Overview
Osmolality is defined as the concentration of solute particles dissolved in a fluid and is expressed as milliosmoles per kilogram of water. Serum and urine osmolality are measured together to assess the body’s water balance, solute status, and renal concentrating ability.
Serum osmolality is influenced by major solutes such as sodium, glucose, urea, chloride, bicarbonate, and proteins, while urine osmolality reflects the kidney’s ability to concentrate or dilute urine in response to hydration status and antidiuretic hormone activity. Measurement of its plays an important role in diagnosing disorders related to fluid balance, renal function, and exposure to osmotically active substances.
Symptoms
Its testing itself does not produce symptoms, but abnormal values are associated with clinical conditions affecting water and electrolyte balance.
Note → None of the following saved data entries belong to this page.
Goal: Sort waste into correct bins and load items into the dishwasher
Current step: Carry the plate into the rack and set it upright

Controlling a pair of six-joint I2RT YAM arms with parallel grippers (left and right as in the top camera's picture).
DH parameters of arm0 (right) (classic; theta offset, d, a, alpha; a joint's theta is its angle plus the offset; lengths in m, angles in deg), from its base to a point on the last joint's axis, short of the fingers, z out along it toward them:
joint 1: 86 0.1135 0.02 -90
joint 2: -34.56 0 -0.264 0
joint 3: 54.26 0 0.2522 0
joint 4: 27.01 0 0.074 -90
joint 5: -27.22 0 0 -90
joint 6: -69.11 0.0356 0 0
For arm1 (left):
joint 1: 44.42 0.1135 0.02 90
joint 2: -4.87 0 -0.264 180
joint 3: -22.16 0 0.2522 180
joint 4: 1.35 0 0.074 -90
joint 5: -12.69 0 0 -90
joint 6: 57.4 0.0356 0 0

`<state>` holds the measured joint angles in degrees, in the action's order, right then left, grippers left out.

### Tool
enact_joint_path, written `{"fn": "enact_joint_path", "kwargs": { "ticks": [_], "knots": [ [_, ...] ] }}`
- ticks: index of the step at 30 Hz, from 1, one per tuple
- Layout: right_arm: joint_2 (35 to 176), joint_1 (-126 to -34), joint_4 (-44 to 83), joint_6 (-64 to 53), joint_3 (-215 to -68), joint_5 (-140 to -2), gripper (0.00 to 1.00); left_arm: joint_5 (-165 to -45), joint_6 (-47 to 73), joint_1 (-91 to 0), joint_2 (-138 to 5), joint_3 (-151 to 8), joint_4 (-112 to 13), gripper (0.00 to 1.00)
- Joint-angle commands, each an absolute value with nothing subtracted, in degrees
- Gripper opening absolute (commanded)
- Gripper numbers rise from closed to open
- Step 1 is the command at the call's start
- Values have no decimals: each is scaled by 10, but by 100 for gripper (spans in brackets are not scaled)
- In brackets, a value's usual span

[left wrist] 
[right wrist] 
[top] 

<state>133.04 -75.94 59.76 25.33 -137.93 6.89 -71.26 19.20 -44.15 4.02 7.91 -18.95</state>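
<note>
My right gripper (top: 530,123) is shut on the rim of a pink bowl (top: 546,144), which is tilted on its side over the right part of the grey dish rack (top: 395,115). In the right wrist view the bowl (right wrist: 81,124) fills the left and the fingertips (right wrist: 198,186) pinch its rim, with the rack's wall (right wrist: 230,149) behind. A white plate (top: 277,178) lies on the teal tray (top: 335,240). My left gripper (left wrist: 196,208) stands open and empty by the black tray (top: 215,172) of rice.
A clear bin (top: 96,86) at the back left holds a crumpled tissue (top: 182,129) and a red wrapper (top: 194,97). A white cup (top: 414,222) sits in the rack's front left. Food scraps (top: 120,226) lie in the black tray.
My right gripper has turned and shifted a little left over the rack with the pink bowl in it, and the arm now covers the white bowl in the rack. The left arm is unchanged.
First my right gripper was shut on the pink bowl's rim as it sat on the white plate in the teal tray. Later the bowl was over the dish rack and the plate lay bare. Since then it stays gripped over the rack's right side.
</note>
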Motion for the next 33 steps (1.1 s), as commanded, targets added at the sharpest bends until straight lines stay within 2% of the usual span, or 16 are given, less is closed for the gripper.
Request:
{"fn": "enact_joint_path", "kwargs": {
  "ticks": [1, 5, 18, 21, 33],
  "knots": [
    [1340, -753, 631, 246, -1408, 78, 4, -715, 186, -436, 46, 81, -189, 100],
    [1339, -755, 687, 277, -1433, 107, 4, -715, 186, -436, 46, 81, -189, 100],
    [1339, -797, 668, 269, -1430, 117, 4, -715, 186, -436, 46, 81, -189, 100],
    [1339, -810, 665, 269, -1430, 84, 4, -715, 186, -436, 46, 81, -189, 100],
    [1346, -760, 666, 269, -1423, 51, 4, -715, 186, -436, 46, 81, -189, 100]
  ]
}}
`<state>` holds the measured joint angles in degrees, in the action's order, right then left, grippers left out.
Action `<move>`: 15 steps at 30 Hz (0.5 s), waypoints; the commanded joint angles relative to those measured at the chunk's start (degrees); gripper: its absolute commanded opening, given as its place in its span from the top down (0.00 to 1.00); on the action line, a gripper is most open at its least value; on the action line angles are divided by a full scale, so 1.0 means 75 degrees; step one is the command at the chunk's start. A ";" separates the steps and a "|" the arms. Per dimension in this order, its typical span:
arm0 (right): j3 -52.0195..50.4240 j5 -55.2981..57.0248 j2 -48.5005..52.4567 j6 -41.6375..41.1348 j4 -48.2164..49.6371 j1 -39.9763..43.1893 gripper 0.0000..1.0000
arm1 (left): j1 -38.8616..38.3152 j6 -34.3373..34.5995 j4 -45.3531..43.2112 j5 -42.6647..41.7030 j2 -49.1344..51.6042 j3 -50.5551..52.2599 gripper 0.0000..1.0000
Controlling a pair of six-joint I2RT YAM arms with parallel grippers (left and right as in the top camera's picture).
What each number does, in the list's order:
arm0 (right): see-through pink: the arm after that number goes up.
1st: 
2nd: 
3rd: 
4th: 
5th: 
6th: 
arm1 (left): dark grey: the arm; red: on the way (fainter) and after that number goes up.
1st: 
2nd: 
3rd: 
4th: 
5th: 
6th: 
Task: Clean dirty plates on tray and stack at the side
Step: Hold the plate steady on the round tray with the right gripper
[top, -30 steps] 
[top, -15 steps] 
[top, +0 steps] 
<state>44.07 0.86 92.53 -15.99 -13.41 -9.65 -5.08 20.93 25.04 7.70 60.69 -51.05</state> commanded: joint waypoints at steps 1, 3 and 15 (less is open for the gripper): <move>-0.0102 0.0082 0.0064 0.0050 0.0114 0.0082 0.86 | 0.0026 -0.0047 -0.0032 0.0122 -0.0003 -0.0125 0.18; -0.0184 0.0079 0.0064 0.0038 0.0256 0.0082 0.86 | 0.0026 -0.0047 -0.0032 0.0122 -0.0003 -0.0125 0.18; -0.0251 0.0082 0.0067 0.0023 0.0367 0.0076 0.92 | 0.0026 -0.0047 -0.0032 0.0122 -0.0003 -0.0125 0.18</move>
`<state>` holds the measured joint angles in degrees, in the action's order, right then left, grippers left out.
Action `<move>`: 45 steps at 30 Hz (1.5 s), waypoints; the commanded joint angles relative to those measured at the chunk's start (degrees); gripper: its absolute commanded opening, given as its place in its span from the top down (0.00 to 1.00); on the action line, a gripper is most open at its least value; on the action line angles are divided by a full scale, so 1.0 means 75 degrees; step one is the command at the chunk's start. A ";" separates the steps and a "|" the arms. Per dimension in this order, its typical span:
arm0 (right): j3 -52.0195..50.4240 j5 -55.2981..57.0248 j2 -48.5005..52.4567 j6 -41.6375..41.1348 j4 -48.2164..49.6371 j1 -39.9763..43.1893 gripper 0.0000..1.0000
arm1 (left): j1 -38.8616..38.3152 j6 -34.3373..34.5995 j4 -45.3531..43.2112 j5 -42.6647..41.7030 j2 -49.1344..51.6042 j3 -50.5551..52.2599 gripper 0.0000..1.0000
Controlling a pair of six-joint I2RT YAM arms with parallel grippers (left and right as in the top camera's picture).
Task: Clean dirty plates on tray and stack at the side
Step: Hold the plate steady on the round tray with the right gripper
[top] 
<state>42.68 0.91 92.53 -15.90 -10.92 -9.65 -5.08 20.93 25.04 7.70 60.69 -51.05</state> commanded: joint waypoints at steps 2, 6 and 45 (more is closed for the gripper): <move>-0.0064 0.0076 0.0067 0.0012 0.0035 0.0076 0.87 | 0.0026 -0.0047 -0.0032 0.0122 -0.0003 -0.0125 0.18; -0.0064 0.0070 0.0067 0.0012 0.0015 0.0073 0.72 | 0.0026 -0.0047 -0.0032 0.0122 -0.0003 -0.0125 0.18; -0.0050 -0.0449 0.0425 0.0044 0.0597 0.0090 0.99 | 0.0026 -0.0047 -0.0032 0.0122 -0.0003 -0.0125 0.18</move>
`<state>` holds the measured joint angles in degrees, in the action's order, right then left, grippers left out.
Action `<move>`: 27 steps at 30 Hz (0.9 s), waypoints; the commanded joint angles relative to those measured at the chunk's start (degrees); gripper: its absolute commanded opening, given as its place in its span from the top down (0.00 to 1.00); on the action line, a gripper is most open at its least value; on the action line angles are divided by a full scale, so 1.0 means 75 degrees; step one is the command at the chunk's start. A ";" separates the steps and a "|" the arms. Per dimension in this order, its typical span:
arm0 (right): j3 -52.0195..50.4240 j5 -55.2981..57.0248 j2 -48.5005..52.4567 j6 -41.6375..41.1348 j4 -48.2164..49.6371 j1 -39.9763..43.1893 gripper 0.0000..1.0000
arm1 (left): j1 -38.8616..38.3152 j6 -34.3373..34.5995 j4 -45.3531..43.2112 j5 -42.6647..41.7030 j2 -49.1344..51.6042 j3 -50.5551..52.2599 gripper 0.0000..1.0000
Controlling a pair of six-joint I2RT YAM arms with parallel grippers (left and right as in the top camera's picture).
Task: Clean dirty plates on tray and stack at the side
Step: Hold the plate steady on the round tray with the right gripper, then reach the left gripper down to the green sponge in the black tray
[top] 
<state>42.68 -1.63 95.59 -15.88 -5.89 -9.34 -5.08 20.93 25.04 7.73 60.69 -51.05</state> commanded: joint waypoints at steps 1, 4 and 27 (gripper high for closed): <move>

Patients with altered osmolality may present with symptoms such as thirst, confusion, lethargy, headache, dizziness, nausea, vomiting, altered consciousness, or seizures, depending on the severity and direction of imbalance. Many conditions associated with abnormal osmolality, such as dehydration or overhydration, may initially be asymptomatic, making laboratory evaluation essential.
Causes
Low serum osmolality is commonly caused by overhydration, hyponatremia, syndrome of inappropriate antidiuretic hormone secretion, hypothyroidism, adrenal insufficiency, liver disease, renal dysfunction, and certain medications. High serum osmolality is most often due to dehydration, insufficient fluid intake, hypernatremia, hyperglycemia, hyperosmolar hyperglycemic state, alcohol ingestion, severe burns, or renal impairment.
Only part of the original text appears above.